Location: Processed Foods Research
Title: High resolution crystal structure of human Dim2/TXNL4B Authors
|Jin, Tengchuan -|
|Guo, Feng -|
|Wang, Yang -|
Submitted to: Acta Crystallographica Section F: Structural Biology and Crystallization Communications
Publication Type: Peer Reviewed Journal
Publication Acceptance Date: January 10, 2013
Publication Date: February 22, 2013
Citation: Jin, T., Guo, F., Wang, Y., Zhang, Y. 2013. High resolution crystal structure of human Dim2/TXNL4B. Acta Crystallographica Section F: Structural Biology and Crystallization Communications. 69(Pt 3):223-227. DOI: 10.1107/S1744309113000973. Interpretive Summary: At present, it is not clear why a subpopulation is allergic to foods. It is also why a few of the thousands of proteins in a food source causes allergic reaction. Searching for genetic factors that might shed light on the mechanisms of food allergy has not brought any hope for finding a cure for food allergies in the near future. It is reported that in the case of autoimmune and severe food allergy as a variant of the immune dysregulation, polyendocrinopathy, enteropathy, X-linked (IPEX) syndrome, pre-mRNA splicing defect may be one of the problem. This study reported a high-resolution crystal structure of human thioredoxin like protein 4B (TXNL4B). Structural information indicated that a region of TXNL4B previously reported as responsible for its interaction with prp6 (a central component of the pre-mRNA splicing machinery) includes a part of the B-sheet core of the protein and is unlikely to facilitate the interaction.
Technical Abstract: TXNL4A (thioredoxin like 4A) is an essential protein conserved from yeast to human and is a component of the pre-mRNA splicing machinery.
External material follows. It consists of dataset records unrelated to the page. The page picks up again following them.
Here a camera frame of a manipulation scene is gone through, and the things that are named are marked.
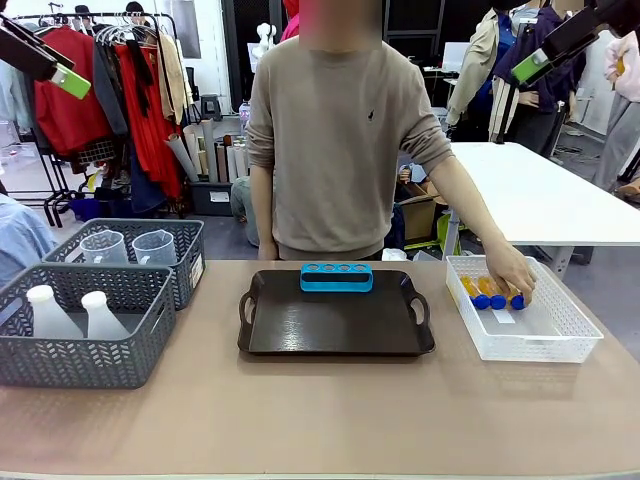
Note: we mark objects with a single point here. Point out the white paper roll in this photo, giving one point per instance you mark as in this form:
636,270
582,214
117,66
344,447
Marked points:
231,162

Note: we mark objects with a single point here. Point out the red dress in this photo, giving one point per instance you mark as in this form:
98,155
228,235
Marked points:
150,150

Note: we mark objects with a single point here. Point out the tall grey paper roll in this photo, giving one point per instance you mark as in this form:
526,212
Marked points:
210,150

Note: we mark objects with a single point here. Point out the black metal clothes rack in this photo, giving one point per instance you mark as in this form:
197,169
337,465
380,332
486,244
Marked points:
170,20

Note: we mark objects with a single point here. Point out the red jacket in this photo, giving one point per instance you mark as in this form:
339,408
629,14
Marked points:
65,110

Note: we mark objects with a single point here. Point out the white plastic flask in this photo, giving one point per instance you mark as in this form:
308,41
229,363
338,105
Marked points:
102,317
47,315

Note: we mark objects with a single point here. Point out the black storage box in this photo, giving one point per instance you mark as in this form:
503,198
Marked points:
212,197

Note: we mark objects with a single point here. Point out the dark grey jacket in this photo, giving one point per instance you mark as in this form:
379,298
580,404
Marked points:
107,95

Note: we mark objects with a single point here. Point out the clear plastic measuring beaker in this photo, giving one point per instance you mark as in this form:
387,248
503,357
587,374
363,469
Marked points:
104,248
154,248

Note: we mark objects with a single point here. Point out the grey woven plastic basket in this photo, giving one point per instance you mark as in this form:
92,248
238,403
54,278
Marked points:
187,250
75,360

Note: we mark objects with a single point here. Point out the person in beige sweater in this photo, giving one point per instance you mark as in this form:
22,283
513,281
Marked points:
330,150

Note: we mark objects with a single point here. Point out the person in pink hoodie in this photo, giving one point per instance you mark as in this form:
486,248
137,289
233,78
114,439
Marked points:
620,125

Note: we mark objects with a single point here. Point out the white paper label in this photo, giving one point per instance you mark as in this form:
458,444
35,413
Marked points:
504,317

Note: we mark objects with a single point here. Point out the white desk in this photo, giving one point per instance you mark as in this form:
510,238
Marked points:
540,195

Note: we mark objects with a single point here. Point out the person's right hand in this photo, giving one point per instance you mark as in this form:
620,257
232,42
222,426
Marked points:
267,251

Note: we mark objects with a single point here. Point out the light blue garment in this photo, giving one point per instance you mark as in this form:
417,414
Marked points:
12,95

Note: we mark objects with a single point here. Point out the dark brown plastic tray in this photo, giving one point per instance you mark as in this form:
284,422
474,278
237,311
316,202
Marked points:
335,322

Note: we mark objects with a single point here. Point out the person's left forearm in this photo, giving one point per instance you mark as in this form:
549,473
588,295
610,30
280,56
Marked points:
470,210

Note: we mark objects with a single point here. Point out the person's right forearm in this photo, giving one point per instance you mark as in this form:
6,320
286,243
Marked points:
262,205

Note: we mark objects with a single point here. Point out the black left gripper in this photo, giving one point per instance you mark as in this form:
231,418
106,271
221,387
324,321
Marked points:
27,52

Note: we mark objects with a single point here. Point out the white perforated plastic basket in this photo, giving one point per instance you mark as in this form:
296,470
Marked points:
560,325

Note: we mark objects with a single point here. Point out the beige garment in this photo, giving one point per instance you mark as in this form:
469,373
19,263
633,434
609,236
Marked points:
175,75

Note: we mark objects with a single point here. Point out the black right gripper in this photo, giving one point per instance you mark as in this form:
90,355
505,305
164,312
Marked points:
575,35

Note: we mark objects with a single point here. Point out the grey plastic stool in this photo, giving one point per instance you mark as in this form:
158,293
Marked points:
210,106

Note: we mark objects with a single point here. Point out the person in light blue shirt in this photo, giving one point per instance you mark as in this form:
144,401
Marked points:
20,235

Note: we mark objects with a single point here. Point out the crouching person in jeans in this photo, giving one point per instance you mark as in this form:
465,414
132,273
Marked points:
245,210

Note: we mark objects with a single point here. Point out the cardboard box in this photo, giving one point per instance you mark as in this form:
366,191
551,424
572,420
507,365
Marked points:
420,215

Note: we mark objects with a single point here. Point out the blue test tube rack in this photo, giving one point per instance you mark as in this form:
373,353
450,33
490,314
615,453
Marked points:
337,282

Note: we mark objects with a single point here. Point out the person's left hand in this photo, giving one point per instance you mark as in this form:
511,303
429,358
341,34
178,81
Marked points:
512,275

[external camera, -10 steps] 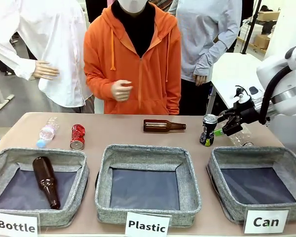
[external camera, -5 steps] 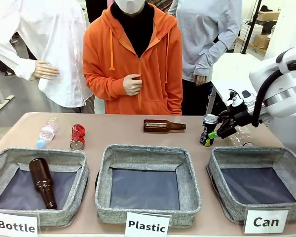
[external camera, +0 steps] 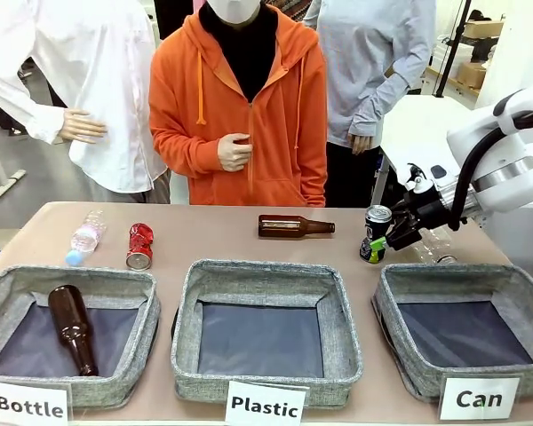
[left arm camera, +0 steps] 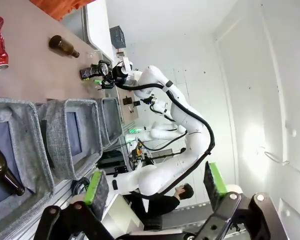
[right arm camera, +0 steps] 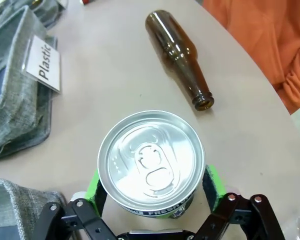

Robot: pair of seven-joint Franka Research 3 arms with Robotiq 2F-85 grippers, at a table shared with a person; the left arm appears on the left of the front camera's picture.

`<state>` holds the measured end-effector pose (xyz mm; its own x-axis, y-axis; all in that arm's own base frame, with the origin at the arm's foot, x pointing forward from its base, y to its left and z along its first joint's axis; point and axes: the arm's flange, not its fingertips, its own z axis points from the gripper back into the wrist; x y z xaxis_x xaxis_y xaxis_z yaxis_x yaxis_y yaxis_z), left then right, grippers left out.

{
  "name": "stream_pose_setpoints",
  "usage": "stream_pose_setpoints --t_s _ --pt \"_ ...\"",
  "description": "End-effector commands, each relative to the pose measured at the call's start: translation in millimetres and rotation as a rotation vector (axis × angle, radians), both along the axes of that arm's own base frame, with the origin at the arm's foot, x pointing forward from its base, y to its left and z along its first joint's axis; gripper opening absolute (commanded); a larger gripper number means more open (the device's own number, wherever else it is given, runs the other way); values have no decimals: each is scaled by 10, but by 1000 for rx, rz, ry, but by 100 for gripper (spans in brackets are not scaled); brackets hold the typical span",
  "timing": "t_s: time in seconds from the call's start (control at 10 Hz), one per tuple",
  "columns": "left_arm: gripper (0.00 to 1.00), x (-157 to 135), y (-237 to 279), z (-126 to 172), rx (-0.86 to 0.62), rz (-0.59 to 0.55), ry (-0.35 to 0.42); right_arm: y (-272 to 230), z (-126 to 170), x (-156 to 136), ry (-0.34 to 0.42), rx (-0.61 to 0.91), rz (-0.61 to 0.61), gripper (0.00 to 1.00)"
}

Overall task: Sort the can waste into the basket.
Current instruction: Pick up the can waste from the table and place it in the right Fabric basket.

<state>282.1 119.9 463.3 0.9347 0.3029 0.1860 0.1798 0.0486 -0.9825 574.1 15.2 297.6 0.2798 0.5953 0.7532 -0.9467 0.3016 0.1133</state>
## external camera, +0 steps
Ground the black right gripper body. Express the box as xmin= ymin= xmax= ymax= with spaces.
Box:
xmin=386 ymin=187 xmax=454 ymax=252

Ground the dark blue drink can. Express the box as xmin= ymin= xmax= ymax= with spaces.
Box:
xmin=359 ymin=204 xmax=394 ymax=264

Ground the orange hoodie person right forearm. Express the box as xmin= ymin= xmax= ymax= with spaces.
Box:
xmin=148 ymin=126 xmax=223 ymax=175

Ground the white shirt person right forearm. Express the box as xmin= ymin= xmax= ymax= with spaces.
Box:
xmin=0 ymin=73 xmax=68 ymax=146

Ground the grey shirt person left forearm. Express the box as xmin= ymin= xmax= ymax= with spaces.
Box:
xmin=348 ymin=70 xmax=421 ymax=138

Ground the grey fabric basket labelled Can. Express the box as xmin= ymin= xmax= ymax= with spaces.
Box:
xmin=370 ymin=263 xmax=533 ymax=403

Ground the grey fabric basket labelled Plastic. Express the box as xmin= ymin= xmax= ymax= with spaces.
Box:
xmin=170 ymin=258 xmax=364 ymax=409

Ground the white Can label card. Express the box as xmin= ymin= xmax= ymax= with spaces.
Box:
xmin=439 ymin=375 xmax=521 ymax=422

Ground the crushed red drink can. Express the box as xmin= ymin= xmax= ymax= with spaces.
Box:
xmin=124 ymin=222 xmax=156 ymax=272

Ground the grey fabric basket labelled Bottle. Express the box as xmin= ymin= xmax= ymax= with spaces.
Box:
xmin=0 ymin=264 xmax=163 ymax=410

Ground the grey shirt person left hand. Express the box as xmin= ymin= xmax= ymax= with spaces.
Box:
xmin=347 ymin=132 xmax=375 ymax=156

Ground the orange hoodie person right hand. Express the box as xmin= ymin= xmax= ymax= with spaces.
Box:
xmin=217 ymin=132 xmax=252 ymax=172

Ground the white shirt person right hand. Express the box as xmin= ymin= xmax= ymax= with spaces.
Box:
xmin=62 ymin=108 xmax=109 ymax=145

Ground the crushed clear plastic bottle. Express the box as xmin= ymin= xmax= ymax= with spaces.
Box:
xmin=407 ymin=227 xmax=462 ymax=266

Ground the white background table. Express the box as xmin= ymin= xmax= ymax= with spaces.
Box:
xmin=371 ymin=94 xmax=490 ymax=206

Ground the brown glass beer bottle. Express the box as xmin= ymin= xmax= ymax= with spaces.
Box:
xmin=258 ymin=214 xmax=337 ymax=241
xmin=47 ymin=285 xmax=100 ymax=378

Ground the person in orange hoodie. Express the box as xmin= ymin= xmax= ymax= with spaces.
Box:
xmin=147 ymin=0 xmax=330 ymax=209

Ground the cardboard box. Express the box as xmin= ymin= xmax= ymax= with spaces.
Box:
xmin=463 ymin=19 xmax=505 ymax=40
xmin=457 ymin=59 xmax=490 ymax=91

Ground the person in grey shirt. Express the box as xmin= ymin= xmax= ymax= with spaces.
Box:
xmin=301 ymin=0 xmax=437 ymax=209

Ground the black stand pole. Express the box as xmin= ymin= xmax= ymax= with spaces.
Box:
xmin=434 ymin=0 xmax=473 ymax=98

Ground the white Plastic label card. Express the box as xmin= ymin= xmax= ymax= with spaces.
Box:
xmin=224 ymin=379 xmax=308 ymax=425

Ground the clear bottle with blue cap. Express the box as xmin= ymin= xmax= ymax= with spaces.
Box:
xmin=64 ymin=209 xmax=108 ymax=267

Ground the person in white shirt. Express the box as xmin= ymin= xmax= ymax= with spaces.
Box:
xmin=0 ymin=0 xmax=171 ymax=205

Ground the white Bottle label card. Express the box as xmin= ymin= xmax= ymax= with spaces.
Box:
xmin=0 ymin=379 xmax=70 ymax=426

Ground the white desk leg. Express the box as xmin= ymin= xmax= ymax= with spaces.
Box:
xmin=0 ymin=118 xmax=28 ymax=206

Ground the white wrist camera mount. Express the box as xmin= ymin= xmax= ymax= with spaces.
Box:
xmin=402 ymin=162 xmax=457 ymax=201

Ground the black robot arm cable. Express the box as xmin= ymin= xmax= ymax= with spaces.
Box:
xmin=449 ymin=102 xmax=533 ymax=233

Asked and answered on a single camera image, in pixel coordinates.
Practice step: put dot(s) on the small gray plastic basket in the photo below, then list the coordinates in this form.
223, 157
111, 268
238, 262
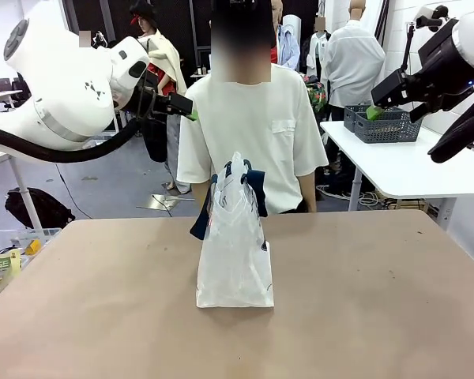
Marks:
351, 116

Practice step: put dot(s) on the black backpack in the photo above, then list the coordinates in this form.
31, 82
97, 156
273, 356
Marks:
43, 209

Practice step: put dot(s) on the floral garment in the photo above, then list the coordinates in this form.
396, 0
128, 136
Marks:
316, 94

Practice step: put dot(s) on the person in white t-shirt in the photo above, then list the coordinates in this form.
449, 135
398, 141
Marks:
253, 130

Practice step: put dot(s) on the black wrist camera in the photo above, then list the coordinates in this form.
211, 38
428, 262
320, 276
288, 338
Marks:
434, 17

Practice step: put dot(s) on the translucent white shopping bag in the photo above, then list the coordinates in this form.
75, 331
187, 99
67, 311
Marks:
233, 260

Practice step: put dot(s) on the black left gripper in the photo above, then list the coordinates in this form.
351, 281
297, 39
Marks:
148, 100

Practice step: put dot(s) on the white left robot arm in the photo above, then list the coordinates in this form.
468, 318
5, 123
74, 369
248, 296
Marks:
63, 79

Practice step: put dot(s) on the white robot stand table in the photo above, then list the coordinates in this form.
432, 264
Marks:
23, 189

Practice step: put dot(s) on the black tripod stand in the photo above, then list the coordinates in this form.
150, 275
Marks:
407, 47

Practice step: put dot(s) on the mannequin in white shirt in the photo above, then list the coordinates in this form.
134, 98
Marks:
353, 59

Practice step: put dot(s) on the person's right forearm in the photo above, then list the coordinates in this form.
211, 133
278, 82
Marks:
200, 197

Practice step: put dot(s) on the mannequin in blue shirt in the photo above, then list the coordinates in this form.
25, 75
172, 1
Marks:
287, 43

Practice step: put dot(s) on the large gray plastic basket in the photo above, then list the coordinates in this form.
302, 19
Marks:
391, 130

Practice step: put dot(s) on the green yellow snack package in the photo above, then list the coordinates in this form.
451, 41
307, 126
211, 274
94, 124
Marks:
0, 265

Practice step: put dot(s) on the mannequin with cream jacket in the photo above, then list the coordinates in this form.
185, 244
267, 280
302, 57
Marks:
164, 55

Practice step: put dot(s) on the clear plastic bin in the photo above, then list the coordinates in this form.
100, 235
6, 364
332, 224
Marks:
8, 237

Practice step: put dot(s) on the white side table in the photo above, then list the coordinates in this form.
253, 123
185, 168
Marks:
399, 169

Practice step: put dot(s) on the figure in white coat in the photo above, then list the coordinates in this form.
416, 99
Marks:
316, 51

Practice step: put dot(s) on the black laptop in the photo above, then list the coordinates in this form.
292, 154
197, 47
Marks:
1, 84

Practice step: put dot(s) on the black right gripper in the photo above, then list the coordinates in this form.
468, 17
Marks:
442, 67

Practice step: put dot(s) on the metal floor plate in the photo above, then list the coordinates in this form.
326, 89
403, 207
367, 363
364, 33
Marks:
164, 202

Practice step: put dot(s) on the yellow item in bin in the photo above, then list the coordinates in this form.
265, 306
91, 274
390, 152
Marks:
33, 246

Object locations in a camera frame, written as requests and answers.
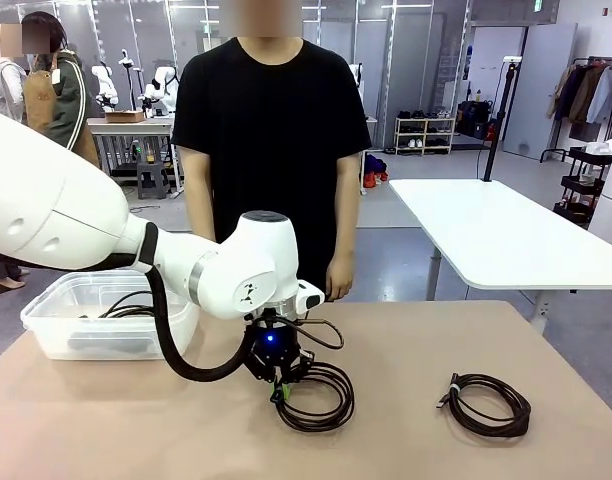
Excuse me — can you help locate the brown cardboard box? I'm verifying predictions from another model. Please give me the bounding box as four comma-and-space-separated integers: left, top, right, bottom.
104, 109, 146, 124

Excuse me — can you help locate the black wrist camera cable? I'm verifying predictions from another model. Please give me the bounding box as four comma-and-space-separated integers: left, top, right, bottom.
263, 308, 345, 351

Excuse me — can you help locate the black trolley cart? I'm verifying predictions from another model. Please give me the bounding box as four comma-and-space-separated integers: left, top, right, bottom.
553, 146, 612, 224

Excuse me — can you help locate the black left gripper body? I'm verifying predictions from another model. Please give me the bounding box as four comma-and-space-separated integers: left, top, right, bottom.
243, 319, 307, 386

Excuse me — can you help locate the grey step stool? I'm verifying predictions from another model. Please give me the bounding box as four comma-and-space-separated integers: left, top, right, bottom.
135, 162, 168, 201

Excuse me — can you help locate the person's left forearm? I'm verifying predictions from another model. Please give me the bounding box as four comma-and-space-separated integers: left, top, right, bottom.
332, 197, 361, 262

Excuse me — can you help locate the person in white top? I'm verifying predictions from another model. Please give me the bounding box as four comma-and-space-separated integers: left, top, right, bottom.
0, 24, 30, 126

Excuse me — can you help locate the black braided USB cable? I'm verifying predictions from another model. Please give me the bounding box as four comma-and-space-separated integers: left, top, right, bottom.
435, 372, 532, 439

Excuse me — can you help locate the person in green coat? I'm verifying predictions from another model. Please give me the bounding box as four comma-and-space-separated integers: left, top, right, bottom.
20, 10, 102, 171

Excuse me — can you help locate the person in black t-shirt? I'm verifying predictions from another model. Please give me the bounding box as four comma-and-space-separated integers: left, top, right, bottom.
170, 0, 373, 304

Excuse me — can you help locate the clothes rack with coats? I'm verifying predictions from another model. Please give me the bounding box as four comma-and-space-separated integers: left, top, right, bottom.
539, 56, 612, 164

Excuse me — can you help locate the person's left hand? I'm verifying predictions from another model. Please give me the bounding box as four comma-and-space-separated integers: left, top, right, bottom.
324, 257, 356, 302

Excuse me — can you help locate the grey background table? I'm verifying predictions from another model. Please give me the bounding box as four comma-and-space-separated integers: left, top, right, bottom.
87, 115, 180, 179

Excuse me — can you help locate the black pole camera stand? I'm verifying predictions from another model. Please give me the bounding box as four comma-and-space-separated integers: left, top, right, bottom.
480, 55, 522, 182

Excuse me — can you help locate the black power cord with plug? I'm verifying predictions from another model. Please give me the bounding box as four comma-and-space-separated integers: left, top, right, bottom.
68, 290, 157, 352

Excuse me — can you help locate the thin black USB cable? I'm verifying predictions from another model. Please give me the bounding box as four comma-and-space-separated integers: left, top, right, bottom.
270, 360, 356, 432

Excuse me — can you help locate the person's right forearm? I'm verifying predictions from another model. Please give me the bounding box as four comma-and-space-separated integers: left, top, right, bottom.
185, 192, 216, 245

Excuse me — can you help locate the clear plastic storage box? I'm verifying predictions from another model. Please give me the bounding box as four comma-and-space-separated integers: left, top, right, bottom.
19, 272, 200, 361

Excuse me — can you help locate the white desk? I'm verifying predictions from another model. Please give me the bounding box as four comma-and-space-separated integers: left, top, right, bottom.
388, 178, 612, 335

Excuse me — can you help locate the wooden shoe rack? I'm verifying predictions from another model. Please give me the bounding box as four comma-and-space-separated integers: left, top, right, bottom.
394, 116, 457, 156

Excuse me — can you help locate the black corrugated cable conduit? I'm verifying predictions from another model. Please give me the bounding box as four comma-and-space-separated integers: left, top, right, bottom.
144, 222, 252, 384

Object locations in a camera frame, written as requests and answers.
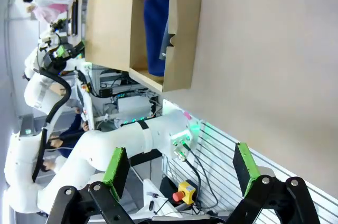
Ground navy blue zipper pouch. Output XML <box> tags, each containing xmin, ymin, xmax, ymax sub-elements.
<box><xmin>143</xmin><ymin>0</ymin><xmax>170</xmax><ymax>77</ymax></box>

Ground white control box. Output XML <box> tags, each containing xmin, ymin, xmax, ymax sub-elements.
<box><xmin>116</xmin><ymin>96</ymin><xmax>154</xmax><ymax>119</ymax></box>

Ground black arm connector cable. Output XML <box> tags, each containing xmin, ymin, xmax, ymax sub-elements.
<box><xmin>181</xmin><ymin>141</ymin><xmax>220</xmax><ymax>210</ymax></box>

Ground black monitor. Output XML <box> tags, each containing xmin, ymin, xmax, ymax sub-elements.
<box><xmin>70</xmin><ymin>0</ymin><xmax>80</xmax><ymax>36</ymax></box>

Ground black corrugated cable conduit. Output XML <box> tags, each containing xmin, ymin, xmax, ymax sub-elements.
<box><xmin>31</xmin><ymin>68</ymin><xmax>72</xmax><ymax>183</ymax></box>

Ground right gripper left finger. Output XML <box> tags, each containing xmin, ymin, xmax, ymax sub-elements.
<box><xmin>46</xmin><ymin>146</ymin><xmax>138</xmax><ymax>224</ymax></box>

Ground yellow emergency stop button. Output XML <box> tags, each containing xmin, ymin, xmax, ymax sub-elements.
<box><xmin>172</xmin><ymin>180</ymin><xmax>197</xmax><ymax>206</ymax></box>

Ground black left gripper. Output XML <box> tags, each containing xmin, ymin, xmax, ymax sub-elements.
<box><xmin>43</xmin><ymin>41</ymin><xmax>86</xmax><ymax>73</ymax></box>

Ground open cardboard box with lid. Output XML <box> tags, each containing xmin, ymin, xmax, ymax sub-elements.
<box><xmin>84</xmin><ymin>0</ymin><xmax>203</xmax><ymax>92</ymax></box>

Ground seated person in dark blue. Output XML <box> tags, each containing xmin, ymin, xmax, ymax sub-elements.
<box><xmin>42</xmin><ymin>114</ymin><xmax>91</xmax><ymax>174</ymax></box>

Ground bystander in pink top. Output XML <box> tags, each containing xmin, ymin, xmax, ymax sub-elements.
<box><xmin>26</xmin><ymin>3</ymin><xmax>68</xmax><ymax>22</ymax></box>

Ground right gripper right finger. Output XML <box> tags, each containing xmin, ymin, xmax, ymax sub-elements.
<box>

TXNL4B was identified as a TXNL4 family protein that also interacts with prp6, an integral component of the U4/U6•U5 tri-snRNP complex, and was shown to function in pre-mRNA splicing. A crystal structure of TXNL4B was determined at 1.33 Å resolution and refined to an Rwork of 14.7% and an Rfree of 19.7% with one native dimer of TXNL4B in the asymmetric unit. Residues 1-33 of TXNL4A were previously reported to be responsible for its interaction with prp6. This region, however, extends to the B-sheet core of the thioredoxin fold structure of TXNL4B. This suggests that interpretation of previously reported GST pull-down results without considering structure and stability of TXNL4B is debatable.